• AVAILABLE DATA
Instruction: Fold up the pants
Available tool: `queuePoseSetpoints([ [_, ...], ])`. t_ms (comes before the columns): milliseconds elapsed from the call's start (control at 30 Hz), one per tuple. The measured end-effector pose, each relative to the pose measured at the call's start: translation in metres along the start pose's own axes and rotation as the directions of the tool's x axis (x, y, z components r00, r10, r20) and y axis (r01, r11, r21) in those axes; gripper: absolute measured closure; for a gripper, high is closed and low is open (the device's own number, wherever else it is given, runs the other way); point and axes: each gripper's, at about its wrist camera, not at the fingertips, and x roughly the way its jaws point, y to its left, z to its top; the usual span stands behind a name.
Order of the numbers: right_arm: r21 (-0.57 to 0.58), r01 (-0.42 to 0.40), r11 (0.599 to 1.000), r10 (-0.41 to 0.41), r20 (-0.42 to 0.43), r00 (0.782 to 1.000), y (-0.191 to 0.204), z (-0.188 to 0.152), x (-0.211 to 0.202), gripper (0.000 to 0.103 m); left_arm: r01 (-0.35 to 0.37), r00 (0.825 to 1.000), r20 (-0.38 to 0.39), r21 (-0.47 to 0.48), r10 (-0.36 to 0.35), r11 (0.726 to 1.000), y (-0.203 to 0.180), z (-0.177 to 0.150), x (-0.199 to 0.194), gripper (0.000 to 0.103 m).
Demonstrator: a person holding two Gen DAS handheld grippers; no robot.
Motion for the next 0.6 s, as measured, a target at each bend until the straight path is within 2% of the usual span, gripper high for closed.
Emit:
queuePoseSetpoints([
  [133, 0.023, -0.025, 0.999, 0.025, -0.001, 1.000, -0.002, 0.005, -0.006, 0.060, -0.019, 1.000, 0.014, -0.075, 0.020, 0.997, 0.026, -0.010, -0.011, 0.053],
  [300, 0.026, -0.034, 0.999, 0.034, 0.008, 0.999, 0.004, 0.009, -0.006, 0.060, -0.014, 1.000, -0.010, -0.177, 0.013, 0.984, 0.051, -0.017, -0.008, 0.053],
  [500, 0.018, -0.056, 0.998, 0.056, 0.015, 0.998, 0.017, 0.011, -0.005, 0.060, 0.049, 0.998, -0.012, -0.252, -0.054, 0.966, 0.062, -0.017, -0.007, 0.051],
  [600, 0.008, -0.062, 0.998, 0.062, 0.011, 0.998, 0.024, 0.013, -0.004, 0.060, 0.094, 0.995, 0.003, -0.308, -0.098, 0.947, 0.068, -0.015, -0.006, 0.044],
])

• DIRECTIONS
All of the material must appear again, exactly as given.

• SOLVED EXERCISE
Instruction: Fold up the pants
Available tool: `queuePoseSetpoints([ [_, ...], ])`. t_ms (comes before the columns): milliseconds elapsed from the call's start (control at 30 Hz), one per tuple. The measured end-effector pose, each relative to the pose measured at the call's start: translation in metres along the start pose's own axes and rotation as the directions of the tool's x axis (x, y, z components r00, r10, r20) and y axis (r01, r11, r21) in those axes; gripper: absolute measured closure; for a gripper, high is closed and low is open (the device's own number, wherever else it is given, runs the other way); point and axes: each gripper's, at about its wrist camera, not at the fingertips, and x roughly the way its jaws point, y to its left, z to its top; the usual span stands behind a name.
Order of the numbers: right_arm: r21 (-0.57 to 0.58), r01 (-0.42 to 0.40), r11 (0.599 to 1.000), r10 (-0.41 to 0.41), r20 (-0.42 to 0.43), r00 (0.782 to 1.000), y (-0.191 to 0.204), z (-0.188 to 0.152), x (-0.211 to 0.202), gripper (0.000 to 0.103 m); left_arm: r01 (-0.35 to 0.37), r00 (0.825 to 1.000), r20 (-0.38 to 0.39), r21 (-0.47 to 0.48), r10 (-0.36 to 0.35), r11 (0.726 to 1.000), y (-0.203 to 0.180), z (-0.177 to 0.150), x (-0.199 to 0.194), gripper (0.000 to 0.103 m).
Demonstrator: a person holding two Gen DAS handheld grippers; no robot.
Motion for the next 0.6 s, as measured, a target at each bend until the straight path is within 2% of the usual span, gripper high for closed.
Emit:
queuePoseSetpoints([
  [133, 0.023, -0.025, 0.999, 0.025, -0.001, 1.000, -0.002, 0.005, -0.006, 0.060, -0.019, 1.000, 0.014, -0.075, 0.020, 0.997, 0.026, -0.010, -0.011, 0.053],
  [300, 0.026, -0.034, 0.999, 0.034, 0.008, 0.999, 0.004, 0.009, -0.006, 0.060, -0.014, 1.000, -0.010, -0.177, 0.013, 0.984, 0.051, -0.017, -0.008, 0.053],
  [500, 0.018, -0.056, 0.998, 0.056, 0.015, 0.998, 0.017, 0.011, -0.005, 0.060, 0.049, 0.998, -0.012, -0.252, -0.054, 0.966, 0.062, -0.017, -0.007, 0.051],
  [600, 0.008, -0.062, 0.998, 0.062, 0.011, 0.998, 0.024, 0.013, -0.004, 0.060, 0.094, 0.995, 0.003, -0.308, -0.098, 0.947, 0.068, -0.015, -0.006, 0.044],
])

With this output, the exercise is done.